* **EXERCISE REQUIREMENTS**:
Give the data back exactly. Leave out any images.

* **RECORD EXTRACTS**:

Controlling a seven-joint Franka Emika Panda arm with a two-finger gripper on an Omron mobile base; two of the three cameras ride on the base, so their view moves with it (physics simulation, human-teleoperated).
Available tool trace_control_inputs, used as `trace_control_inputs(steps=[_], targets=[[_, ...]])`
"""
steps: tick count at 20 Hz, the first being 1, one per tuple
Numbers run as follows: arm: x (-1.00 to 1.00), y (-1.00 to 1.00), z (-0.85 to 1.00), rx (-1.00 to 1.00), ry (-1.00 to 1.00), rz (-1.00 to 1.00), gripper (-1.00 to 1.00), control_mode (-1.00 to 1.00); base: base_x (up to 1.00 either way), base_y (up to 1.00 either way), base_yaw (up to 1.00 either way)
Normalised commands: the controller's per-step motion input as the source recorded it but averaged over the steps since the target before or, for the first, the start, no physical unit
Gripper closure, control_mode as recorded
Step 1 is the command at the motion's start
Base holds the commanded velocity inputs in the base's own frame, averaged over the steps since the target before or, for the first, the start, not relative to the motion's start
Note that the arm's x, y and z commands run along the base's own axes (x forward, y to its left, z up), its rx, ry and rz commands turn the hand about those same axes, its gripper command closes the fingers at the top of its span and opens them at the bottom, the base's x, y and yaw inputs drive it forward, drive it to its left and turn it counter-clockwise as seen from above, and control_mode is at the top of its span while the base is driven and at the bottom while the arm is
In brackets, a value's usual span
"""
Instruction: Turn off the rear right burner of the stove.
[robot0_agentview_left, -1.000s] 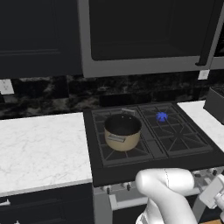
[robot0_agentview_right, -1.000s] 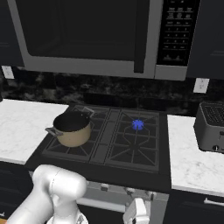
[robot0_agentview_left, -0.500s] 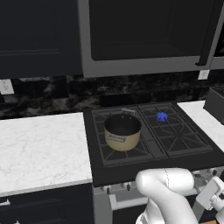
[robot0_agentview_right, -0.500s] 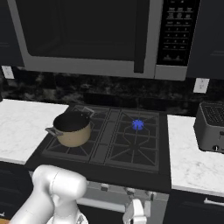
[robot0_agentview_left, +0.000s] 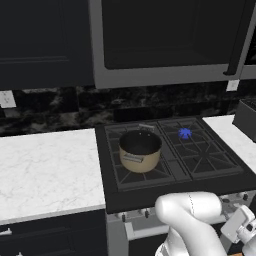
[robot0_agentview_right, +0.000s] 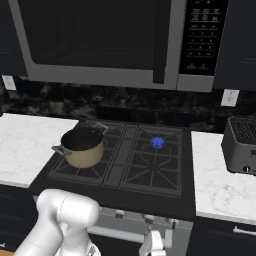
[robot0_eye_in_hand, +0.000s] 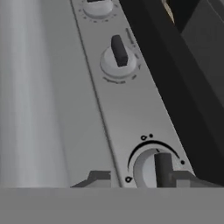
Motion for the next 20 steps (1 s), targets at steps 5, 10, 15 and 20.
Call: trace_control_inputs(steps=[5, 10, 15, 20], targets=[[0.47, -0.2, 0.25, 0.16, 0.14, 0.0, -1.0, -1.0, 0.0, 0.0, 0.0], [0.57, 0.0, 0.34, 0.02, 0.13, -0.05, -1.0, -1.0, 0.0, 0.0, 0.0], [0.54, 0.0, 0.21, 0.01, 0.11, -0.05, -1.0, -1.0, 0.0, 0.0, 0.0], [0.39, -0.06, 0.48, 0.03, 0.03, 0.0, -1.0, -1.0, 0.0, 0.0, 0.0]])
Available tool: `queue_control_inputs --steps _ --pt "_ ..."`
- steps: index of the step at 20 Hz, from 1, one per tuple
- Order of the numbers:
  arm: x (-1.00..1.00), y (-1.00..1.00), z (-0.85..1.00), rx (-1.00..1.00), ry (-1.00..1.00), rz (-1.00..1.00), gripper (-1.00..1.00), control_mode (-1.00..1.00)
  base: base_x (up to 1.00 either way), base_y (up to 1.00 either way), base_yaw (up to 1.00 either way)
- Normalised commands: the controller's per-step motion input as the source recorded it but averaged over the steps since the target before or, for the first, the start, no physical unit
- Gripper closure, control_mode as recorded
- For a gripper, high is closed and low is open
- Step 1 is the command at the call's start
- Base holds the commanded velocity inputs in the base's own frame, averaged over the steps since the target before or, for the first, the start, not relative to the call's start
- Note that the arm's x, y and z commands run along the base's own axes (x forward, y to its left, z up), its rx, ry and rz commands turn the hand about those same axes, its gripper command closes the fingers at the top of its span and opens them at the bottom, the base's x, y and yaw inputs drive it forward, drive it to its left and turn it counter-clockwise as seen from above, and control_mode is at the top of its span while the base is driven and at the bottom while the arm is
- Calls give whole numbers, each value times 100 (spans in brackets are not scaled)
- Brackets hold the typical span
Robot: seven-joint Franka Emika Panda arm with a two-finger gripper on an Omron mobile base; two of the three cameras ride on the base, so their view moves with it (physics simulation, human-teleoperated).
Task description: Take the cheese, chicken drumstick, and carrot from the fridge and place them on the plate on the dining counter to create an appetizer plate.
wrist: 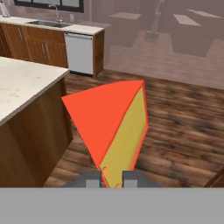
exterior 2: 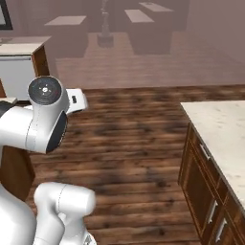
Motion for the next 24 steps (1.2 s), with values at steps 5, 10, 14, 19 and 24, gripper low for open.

* **OUTPUT FOR THIS TASK**:
Controlling a seven-joint Franka Emika Panda arm with a two-finger gripper on an Omron mobile base; two of the three cameras ride on the base, so their view moves with it (physics simulation, human-teleoperated).
Available tool trace_control_inputs, used as `trace_control_inputs(steps=[_], targets=[[_, ...]])`
"""
steps: tick count at 20 Hz, the first being 1, one per tuple
Numbers run as follows: arm: x (-1.00 to 1.00), y (-1.00 to 1.00), z (-0.85 to 1.00), rx (-1.00 to 1.00), ry (-1.00 to 1.00), rz (-1.00 to 1.00), gripper (-1.00 to 1.00), control_mode (-1.00 to 1.00); base: base_x (up to 1.00 either way), base_y (up to 1.00 either way), base_yaw (up to 1.00 either way)
Normalised commands: the controller's per-step motion input as the source recorded it but averaged over the steps since the target before or, for the first, the start, no physical unit
Gripper closure, control_mode as recorded
Step 1 is the command at the motion's start
Base holds the commanded velocity inputs in the base's own frame, averaged over the steps since the target before or, for the first, the start, not relative to the motion's start
Note that the arm's x, y and z commands run along the base's own axes (x forward, y to its left, z up), its rx, ry and rz commands turn the hand about those same axes, its gripper command closes the fingers at the top of its span and opens them at the bottom, the base's x, y and yaw inputs drive it forward, drive it to its left and turn it counter-clockwise as seen from above, and control_mode is at the top of its span while the base is driven and at the bottom while the arm is
In brackets, a value's usual span
"""
Instruction: Turn off the rear right burner of the stove.
[robot0_agentview_left, -1.000s] 
[robot0_agentview_right, -1.000s] 
[robot0_agentview_left, -0.500s] 
[robot0_agentview_right, -0.500s] 
[robot0_agentview_left, +0.000s] 
[robot0_agentview_right, +0.000s] 
[robot0_eye_in_hand, +0.000s] 
Motion for the next 20 steps (1 s), targets at steps 5, 10, 15 and 20.
Call: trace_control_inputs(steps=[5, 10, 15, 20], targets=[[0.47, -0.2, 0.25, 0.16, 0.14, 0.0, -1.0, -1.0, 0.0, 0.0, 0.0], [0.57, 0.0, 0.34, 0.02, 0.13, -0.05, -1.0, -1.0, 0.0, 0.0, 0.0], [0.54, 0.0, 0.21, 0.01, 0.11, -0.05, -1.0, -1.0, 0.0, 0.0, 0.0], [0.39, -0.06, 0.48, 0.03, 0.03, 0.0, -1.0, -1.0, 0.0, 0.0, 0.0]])
Available tool: `queue_control_inputs --steps _ --pt "_ ..."`
- steps: index of the step at 20 Hz, from 1, one per tuple
- Order of the numbers:
  arm: x (-1.00..1.00), y (-1.00..1.00), z (-0.85..1.00), rx (-1.00..1.00), ry (-1.00..1.00), rz (-1.00..1.00), gripper (-1.00..1.00), control_mode (-1.00..1.00)
  base: base_x (up to 1.00 either way), base_y (up to 1.00 either way), base_yaw (up to 1.00 either way)
- Normalised commands: the controller's per-step motion input as the source recorded it but averaged over the steps since the target before or, for the first, the start, no physical unit
- Gripper closure, control_mode as recorded
- For a gripper, high is closed and low is open
- Step 1 is the command at the call's start
- Base holds the commanded velocity inputs in the base's own frame, averaged over the steps since the target before or, for the first, the start, not relative to the call's start
- Note that the arm's x, y and z commands run along the base's own axes (x forward, y to its left, z up), its rx, ry and rz commands turn the hand about those same axes, its gripper command closes the fingers at the top of its span and opens them at the bottom, the base's x, y and yaw inputs drive it forward, drive it to its left and turn it counter-clockwise as seen from above, and control_mode is at the top of its span while the base is driven and at the bottom while the arm is
- Calls give whole numbers, each value times 100 (spans in brackets are not scaled)
- Brackets hold the typical span
Robot: seven-joint Franka Emika Panda arm with a two-finger gripper on an Omron mobile base; two of the three cameras ride on the base, so their view moves with it (physics simulation, human-teleoperated).
Task description: Take the cheese, chicken drumstick, and carrot from the fridge and place them on the plate on the dining counter to create an appetizer plate.
wrist: 
exterior 2: 
Motion for the next 24 steps (1.2 s), with values at steps 5, 10, 14, 19 and 24, gripper low for open.

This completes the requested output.